Kekecewaan tersebut diwujudkan dengan pembentukan dewan-dewan daerah seperti berikut.

  1. Dewan Banteng di Sumatra Barat yang dipimpin oleh Letkol Ahmad Husein.
  2. Dewan Gajah di Sumatra Utara yang dipimpin oleh Kolonel Maludin Simbolan.
  3. Dewan Garuda di Sumatra Selatan yang dipimpin oleh Letkol Barlian.
  4. Dewan Manguni di Sulawesi Utara yang dipimpin oleh Kolonel Ventje Sumual.

Tanggal 10 Februari 1958 Ahmad Husein menuntut agar Kabinet Djuanda mengundurkan diri dalam waktu 5 x 24 jam, dan menyerahkan mandatnya kepada presiden. Tuntutan tersebut jelas ditolak pemerintah pusat. Setelah menerima ultimatum, maka pemerintah bertindak tegas dengan memecat secara tidak hormat Ahmad Hussein, Simbolon, Zulkifli Lubis, dan Dahlan Djambek yang memimpin gerakan sparatis. Langkah berikutnya tanggal 12 Februari 1958 KSAD A.H. Nasution membekukan Kodam Sumatra Tengah dan selanjutnya menempatkan langsung di bawah KSAD.

Pada tanggal 15 Februari 1958 Achmad Hussein memproklamasikan berdirinya Pemerintahan Revolusioner Republik Indonesia (PRRI). Sebagai perdana menterinya adalah Mr. Syafruddin Prawiranegara.

Proklamasi PRRI ternyata mendapat dukungan dari Indonesia bagian Timur. Tanggal 17 Februari 1958 Somba memutuskan hubungan dengan pemerintah pusat dan mendukung PRRI. Gerakannya dikenal dengan Perjuangan Rakyat Semesta (Permesta). Gerakan ini jelas melawan pemerintah pusat dan menentang tentara sehingga harus ditumpas. Untuk menumpas gerakan Permesta, pemerintah melancarkan operasi militer beberapa kali.
Berikut ini operasi-operasi militer tersebut.

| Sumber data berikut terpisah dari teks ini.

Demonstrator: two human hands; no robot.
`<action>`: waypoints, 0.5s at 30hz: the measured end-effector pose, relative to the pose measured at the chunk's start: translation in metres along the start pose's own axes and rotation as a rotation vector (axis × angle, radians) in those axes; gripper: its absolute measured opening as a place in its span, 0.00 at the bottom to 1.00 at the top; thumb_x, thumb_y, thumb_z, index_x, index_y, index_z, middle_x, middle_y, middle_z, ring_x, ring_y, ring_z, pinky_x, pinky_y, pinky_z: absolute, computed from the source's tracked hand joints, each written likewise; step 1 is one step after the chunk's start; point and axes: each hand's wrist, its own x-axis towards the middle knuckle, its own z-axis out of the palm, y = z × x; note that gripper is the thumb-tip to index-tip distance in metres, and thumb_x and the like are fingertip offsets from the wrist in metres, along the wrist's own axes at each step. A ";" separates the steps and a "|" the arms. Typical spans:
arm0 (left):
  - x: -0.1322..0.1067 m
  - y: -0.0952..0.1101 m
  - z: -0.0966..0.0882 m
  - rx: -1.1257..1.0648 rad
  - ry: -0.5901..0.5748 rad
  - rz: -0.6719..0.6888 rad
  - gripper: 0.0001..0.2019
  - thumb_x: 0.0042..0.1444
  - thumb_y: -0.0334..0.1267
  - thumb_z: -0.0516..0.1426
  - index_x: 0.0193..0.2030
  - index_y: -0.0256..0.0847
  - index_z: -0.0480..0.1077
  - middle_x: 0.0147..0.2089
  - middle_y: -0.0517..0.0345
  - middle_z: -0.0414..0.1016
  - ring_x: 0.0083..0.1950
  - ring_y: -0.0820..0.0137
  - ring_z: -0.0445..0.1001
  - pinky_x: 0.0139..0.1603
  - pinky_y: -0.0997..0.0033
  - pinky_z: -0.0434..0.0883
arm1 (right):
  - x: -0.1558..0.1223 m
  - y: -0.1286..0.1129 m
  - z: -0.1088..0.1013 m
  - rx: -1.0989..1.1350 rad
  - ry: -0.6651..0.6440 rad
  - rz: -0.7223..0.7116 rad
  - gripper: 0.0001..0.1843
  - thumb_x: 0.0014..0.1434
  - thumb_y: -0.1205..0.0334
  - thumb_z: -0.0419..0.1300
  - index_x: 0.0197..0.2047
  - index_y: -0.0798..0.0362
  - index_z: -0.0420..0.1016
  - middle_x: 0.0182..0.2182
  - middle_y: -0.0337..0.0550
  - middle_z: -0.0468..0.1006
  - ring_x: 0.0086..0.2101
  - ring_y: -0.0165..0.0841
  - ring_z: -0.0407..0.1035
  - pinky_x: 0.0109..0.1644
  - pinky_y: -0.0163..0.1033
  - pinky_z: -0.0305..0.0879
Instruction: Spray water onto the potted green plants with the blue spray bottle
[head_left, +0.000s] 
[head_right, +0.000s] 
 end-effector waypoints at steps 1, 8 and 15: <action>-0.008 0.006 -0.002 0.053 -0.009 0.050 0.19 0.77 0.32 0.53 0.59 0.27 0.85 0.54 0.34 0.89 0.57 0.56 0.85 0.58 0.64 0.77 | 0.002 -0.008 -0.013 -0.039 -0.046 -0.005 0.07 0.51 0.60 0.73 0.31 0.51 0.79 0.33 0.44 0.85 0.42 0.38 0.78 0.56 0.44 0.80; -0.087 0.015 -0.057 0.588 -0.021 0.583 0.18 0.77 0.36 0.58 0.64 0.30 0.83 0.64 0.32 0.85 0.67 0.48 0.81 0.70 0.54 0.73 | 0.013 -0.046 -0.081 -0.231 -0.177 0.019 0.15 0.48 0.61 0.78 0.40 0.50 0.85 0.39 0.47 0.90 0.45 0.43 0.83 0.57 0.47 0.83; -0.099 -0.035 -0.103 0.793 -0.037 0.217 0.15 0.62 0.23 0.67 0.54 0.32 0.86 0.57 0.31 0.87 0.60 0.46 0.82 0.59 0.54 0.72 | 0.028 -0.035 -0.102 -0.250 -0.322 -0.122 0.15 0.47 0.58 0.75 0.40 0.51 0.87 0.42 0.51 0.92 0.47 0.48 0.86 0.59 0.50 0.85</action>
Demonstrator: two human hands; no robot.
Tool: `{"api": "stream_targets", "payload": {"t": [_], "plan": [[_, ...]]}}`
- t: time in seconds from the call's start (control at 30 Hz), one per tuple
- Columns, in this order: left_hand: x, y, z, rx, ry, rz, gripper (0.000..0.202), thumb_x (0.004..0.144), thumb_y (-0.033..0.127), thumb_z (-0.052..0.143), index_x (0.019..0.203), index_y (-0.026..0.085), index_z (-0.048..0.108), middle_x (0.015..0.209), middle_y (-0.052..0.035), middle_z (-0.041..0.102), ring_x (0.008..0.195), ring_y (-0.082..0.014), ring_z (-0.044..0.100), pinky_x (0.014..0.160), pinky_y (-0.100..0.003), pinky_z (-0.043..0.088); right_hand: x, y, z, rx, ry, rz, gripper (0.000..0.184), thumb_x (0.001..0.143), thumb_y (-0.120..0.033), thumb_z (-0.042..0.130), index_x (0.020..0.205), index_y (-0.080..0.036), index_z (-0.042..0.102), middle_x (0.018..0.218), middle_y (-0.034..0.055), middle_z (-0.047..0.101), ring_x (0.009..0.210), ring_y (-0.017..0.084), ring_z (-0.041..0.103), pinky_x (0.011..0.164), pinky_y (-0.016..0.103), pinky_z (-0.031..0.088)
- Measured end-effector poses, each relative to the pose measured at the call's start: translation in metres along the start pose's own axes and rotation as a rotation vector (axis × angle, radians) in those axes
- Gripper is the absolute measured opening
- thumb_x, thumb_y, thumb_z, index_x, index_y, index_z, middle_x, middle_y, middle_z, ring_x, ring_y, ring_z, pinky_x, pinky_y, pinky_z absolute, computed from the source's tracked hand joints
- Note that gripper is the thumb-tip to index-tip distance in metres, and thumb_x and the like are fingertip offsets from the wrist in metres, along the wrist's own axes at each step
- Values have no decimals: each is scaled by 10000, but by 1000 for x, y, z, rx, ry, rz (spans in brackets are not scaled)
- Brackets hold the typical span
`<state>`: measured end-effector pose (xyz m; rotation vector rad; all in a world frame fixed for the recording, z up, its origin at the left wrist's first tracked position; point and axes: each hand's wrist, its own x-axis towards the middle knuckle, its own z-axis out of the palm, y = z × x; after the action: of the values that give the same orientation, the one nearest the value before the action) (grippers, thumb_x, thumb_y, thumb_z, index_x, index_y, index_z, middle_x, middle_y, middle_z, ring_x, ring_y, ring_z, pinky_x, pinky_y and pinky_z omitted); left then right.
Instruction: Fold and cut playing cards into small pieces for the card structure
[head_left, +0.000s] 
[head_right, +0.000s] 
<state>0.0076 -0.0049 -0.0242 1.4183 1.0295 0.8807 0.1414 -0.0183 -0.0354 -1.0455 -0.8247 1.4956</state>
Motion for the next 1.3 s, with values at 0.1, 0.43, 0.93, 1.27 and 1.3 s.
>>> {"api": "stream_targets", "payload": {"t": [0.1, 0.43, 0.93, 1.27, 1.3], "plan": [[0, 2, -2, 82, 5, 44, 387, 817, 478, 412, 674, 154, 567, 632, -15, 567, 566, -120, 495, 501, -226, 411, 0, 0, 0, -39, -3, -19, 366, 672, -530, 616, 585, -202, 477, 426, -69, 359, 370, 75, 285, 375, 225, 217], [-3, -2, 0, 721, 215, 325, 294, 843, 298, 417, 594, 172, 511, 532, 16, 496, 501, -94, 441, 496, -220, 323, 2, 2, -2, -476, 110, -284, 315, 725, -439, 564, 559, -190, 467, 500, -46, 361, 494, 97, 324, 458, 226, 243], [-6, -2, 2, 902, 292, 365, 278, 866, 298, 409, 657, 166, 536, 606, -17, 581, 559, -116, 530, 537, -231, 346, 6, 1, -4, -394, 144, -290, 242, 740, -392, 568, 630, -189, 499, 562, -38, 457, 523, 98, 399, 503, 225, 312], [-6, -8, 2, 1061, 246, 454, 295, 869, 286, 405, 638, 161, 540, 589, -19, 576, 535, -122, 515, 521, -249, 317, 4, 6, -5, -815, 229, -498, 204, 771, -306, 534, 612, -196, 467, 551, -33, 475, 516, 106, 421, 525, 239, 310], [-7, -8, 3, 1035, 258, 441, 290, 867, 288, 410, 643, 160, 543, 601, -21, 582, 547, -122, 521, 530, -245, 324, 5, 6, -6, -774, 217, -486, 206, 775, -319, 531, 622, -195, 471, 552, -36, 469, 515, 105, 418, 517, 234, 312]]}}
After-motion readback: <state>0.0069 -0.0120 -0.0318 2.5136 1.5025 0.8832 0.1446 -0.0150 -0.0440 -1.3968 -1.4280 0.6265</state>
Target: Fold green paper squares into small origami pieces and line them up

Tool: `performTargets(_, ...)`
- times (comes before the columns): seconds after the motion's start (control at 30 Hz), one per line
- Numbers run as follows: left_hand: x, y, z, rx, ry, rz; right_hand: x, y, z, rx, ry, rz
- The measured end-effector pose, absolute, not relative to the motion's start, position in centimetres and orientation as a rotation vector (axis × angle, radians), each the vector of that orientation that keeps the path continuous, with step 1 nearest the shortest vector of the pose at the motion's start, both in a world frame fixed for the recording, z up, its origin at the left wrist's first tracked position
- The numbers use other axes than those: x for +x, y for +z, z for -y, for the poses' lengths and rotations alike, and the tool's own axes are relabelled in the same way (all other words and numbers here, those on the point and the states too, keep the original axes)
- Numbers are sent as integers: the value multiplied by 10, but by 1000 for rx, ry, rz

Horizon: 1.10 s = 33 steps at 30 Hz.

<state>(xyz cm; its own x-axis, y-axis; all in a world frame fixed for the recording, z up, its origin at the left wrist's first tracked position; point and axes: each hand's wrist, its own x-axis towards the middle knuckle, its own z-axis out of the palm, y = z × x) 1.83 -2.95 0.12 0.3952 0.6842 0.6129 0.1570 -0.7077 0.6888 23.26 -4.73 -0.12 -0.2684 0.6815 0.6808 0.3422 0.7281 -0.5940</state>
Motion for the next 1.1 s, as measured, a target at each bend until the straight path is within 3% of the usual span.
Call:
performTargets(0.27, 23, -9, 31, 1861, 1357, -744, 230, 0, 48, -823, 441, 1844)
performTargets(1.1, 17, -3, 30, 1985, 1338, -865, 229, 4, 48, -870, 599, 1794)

  1. Komando operasi Merdeka yang dipimpin oleh Letkol Rukminto Hendraningrat.
  2. Operasi Saptamarga I dipimpin Letkol Sumarsono, menumpas Permesta di Sulawesi Utara bagian Tengah.
  3. Operasi Saptamarga II dipimpin Letkol Agus Prasmono dengan sasaran Sulawesi Utara bagian Selatan.
  4. Operasi Saptamarga III dipimpin Letkol Magenda dengan sasaran kepulauan sebelah Utara Manado.
  5. Operasi Saptamarga IV dipimpin Letkol Rukminto Hendraningrat, menumpas Permesta di Sulawesi Utara.
  6. Operasi Mena I dipimpin Letkol Pieters dengan sasaran Jailolo.
  7. Operasi Mena II dipimpin Letkol Hunholz untuk merebut lapangan udara Morotai.

Ternyata Gerakan Permesta mendapat dukungan asing, terbukti dengan ditembak jatuhnya pesawat yang dikemudikan oleh Alan Pope warga negara Amerika Serikat tanggal 18 Mei 1958 di atas Ambon. Meskipun demikian, pemberontakan Permesta dapat dilumpuhkan sekitar bulan Agustus 1958, walaupun sisa-sisanya masih ada sampai tahun 1961.